▸ **Task inputs**
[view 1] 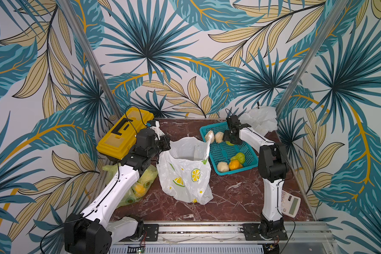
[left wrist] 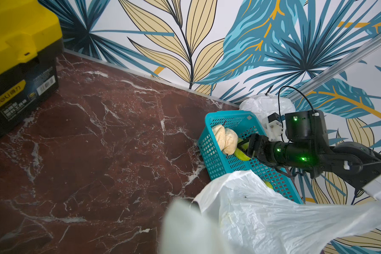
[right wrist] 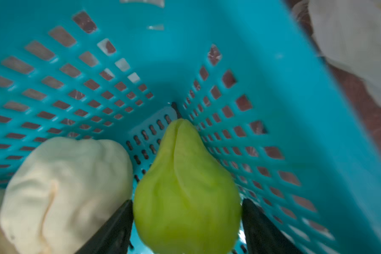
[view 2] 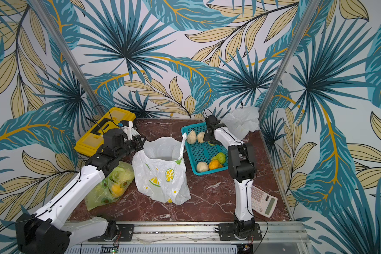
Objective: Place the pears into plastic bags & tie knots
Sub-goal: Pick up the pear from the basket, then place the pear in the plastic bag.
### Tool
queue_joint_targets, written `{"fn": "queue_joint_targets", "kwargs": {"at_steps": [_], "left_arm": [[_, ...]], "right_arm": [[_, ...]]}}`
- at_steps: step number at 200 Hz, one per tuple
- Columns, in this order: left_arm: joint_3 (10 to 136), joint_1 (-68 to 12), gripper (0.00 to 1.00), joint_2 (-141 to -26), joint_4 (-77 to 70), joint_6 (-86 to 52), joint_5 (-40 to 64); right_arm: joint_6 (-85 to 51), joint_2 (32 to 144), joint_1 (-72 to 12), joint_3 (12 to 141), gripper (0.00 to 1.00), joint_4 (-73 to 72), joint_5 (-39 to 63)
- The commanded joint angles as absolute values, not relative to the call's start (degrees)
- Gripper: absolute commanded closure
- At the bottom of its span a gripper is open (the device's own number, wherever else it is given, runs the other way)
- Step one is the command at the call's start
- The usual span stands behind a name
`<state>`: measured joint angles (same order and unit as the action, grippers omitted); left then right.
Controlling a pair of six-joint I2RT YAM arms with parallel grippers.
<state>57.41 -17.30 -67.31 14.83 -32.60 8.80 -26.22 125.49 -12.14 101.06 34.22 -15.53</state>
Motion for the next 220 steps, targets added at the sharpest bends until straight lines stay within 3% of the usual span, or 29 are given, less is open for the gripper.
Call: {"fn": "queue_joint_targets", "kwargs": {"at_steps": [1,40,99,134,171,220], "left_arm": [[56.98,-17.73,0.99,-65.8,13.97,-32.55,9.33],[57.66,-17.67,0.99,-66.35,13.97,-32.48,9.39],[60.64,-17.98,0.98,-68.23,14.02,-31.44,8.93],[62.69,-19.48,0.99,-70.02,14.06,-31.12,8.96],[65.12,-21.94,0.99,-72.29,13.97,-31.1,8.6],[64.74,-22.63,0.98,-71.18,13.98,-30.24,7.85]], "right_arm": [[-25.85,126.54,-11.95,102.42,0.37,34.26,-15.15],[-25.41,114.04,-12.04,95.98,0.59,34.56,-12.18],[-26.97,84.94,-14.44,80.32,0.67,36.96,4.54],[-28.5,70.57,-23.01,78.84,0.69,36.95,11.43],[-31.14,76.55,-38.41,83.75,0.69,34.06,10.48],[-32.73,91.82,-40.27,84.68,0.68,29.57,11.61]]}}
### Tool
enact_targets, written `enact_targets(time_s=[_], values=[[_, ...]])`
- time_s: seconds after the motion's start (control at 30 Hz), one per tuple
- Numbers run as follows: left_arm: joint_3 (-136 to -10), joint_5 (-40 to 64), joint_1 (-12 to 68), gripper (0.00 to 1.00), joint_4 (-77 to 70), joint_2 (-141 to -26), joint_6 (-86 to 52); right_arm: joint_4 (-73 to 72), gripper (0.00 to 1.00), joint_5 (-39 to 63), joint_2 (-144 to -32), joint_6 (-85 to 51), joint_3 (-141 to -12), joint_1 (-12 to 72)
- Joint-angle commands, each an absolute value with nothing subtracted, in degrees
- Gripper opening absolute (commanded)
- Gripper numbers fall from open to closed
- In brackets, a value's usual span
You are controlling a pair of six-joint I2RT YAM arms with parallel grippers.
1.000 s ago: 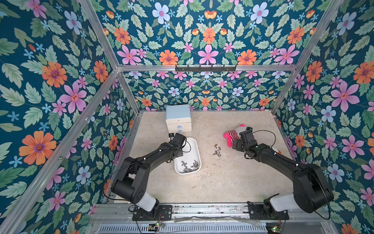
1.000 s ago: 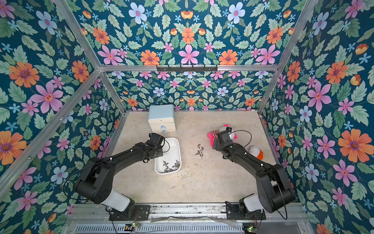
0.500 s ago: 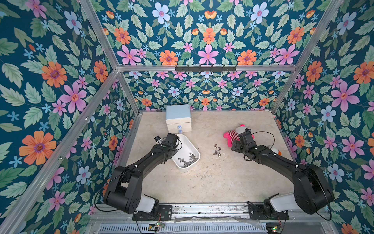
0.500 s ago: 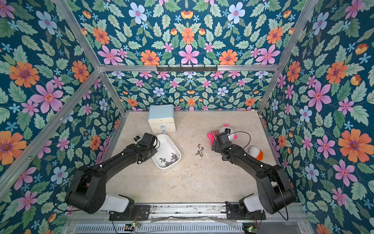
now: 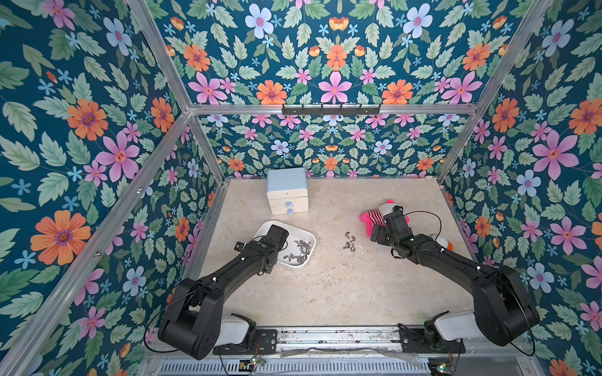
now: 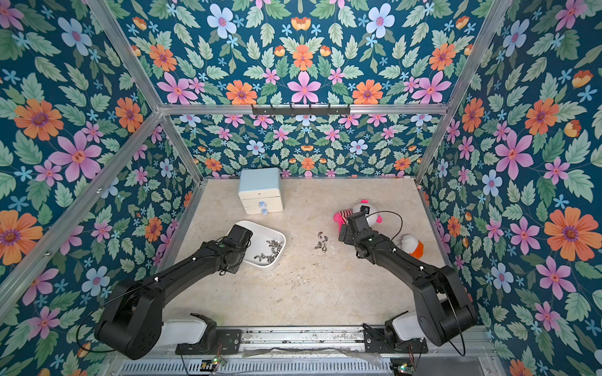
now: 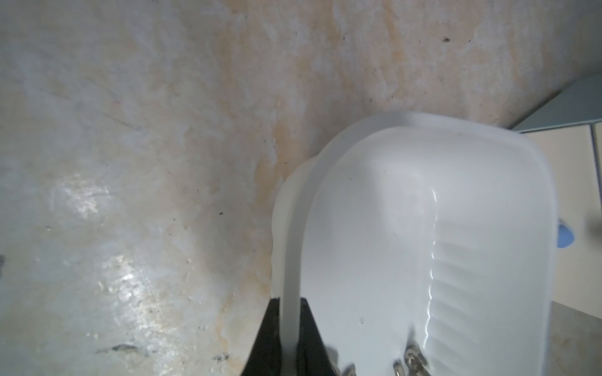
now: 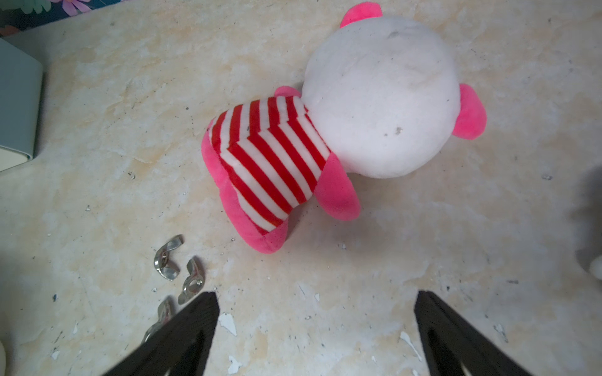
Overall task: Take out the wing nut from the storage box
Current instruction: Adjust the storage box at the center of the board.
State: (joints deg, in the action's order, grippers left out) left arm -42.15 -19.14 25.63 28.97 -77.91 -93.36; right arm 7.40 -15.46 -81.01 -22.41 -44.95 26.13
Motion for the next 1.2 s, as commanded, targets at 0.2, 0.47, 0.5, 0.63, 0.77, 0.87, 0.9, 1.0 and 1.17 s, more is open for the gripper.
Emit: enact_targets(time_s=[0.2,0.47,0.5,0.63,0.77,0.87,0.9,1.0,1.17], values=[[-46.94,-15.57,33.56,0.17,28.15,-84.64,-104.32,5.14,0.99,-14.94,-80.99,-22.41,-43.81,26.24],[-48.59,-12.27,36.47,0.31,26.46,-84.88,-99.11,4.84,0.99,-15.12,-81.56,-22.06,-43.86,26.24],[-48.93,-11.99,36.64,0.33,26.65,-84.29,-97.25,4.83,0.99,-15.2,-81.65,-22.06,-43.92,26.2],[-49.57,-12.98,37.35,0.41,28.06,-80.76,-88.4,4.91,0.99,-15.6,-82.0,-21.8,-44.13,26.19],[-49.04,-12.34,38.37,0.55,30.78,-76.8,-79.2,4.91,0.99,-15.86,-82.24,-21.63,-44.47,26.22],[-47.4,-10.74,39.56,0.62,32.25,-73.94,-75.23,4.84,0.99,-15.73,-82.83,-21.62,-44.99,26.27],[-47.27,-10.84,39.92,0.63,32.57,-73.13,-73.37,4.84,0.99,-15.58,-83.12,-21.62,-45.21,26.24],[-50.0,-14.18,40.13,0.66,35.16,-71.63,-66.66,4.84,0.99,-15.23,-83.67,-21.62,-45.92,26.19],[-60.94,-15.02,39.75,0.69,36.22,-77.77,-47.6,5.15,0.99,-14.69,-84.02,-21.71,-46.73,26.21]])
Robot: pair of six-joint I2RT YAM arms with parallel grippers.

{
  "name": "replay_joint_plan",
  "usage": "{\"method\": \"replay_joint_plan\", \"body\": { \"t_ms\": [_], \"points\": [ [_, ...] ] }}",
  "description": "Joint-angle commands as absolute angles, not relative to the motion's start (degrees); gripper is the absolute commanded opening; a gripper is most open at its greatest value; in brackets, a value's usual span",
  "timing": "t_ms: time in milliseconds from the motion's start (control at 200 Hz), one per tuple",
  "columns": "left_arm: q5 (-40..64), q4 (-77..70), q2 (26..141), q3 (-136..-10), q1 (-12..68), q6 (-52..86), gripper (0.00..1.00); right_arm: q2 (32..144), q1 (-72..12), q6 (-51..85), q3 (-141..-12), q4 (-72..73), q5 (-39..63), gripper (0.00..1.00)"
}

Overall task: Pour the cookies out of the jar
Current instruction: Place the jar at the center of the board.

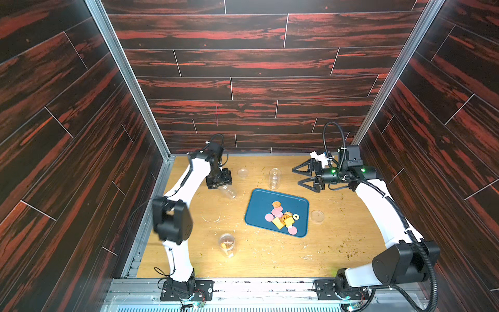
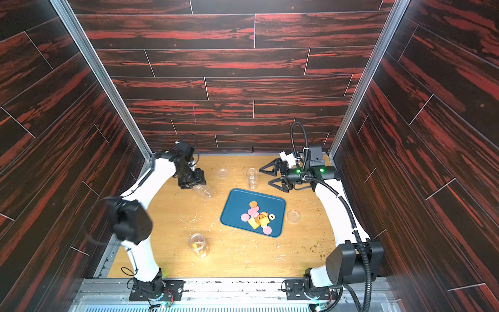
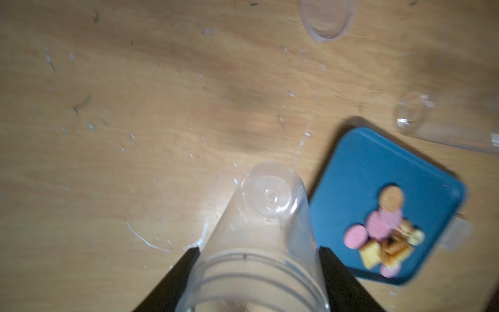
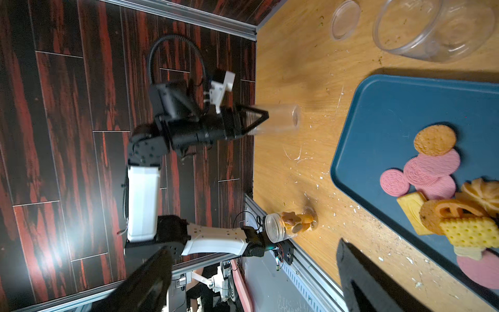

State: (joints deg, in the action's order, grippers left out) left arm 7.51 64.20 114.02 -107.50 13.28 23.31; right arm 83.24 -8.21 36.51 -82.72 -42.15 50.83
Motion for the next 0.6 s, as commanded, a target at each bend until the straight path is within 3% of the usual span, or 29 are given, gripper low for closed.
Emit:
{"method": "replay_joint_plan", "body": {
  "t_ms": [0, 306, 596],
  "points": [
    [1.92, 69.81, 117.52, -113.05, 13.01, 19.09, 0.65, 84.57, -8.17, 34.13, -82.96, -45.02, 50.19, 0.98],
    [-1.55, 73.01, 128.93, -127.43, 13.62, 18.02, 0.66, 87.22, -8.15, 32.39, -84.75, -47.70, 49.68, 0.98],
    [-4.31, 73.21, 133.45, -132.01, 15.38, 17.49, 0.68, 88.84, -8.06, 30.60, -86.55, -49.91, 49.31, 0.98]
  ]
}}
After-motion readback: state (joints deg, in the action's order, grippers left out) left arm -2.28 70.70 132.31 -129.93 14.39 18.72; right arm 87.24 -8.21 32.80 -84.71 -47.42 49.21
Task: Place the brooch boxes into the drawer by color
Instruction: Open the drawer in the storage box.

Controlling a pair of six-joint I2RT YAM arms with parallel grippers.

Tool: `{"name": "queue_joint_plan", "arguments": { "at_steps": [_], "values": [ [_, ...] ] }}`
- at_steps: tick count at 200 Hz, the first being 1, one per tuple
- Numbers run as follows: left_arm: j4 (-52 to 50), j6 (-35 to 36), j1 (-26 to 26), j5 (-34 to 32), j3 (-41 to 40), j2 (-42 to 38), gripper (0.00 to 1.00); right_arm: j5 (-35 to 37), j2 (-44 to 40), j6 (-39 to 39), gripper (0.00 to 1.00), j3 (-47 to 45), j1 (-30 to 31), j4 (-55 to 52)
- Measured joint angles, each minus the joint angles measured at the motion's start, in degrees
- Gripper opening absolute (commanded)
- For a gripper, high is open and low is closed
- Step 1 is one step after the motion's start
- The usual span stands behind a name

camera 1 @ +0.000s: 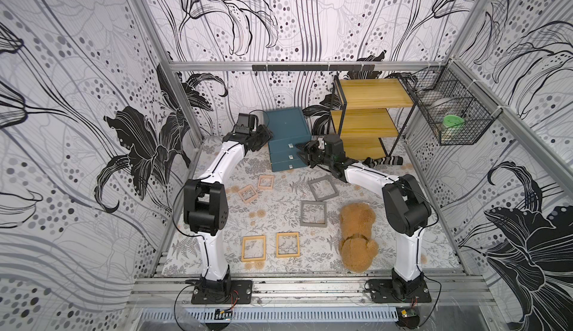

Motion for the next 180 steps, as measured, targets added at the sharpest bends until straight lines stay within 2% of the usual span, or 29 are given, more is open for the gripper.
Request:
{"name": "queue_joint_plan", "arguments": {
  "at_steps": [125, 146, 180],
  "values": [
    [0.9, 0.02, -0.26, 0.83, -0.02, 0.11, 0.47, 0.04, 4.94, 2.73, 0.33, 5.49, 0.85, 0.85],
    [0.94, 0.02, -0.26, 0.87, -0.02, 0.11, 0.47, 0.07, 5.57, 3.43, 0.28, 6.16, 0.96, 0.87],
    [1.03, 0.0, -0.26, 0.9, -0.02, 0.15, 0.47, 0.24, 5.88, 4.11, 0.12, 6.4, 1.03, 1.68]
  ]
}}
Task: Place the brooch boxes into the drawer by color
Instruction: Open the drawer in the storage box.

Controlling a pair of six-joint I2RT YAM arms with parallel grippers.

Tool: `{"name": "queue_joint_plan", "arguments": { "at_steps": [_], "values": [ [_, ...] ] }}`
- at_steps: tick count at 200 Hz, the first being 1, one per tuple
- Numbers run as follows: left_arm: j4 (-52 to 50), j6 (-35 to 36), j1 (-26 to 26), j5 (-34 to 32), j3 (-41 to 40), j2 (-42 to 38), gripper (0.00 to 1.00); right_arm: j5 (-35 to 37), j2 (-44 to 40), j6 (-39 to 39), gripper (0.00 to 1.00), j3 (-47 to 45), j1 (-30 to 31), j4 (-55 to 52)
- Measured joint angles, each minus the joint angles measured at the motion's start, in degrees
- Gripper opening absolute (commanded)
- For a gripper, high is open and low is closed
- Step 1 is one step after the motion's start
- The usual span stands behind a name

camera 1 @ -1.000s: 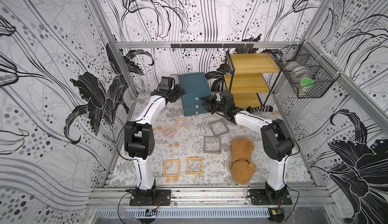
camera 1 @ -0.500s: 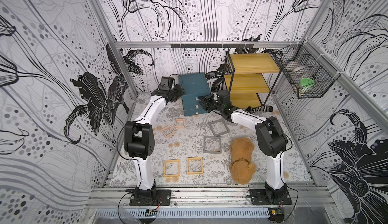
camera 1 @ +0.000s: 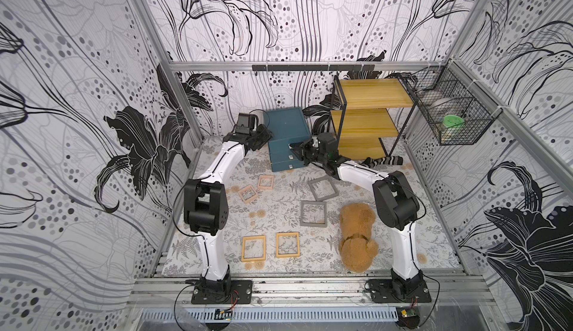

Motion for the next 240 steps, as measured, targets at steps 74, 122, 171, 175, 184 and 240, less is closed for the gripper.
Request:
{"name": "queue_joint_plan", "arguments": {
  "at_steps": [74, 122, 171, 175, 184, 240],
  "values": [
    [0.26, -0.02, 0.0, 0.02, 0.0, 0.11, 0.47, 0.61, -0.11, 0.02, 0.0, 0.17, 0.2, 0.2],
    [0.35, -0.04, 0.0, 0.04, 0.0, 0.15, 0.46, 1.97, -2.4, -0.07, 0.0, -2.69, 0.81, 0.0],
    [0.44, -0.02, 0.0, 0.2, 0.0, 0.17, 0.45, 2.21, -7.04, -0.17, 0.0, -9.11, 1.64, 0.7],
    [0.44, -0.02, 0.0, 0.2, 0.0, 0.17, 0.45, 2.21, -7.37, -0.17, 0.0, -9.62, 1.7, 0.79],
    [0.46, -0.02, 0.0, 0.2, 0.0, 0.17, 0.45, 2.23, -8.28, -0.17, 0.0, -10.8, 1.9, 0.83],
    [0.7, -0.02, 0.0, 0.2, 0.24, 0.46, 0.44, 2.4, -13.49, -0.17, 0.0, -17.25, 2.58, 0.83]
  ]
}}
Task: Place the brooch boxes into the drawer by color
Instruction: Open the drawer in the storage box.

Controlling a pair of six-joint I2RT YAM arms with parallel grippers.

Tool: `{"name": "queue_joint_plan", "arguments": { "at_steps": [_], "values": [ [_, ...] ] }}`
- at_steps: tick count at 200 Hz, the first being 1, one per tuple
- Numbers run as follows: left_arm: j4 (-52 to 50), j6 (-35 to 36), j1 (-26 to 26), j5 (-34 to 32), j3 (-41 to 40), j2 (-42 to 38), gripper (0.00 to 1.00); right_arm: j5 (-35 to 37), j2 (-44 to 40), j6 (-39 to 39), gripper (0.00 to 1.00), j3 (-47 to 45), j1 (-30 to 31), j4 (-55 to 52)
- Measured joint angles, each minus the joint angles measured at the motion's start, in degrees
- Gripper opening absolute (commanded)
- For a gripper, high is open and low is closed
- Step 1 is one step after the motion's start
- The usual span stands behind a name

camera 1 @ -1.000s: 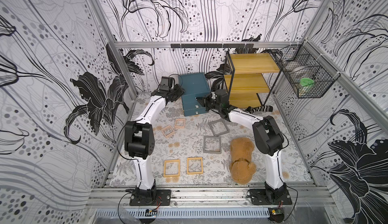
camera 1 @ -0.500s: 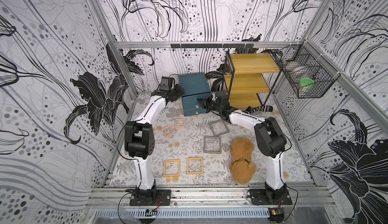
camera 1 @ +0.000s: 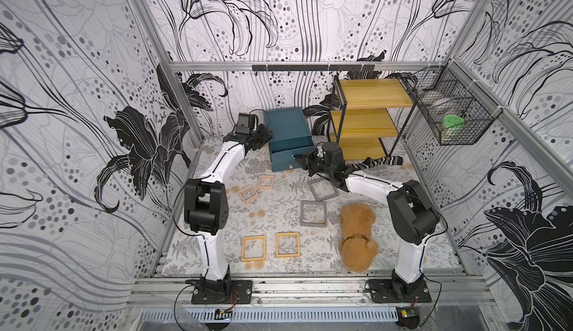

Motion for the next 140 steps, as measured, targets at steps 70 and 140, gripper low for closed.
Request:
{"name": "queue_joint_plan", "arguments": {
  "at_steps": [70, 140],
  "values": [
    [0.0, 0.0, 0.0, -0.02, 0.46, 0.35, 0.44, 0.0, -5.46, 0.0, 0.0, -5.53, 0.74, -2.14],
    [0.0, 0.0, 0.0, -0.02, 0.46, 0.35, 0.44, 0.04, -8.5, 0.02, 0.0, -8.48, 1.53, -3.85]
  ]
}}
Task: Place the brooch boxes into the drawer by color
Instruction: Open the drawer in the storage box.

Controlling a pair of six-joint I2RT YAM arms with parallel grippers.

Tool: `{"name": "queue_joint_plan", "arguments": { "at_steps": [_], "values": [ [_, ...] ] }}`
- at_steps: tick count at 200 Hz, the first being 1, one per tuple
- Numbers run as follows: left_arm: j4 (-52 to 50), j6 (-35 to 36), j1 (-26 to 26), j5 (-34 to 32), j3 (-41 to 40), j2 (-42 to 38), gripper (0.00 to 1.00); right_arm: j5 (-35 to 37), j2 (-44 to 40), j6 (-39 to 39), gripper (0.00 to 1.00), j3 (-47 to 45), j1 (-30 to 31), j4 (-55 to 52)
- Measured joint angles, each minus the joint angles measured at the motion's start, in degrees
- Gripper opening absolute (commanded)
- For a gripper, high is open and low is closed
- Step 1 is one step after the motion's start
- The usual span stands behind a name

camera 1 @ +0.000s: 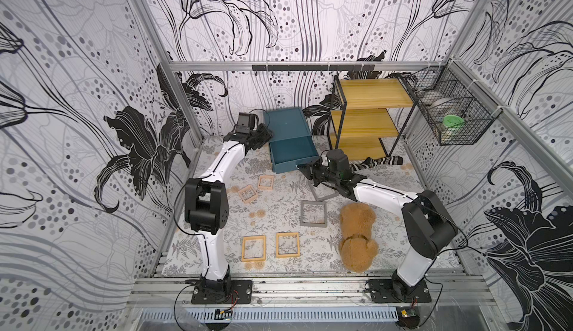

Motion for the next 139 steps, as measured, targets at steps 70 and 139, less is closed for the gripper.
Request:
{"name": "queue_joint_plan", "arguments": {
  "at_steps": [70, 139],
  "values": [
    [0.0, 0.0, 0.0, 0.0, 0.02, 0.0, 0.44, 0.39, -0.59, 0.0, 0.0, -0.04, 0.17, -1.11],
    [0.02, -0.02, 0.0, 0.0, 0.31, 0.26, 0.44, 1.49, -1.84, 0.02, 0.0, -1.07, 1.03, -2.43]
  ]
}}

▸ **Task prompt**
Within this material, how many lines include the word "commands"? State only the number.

▸ **Response to the task**
2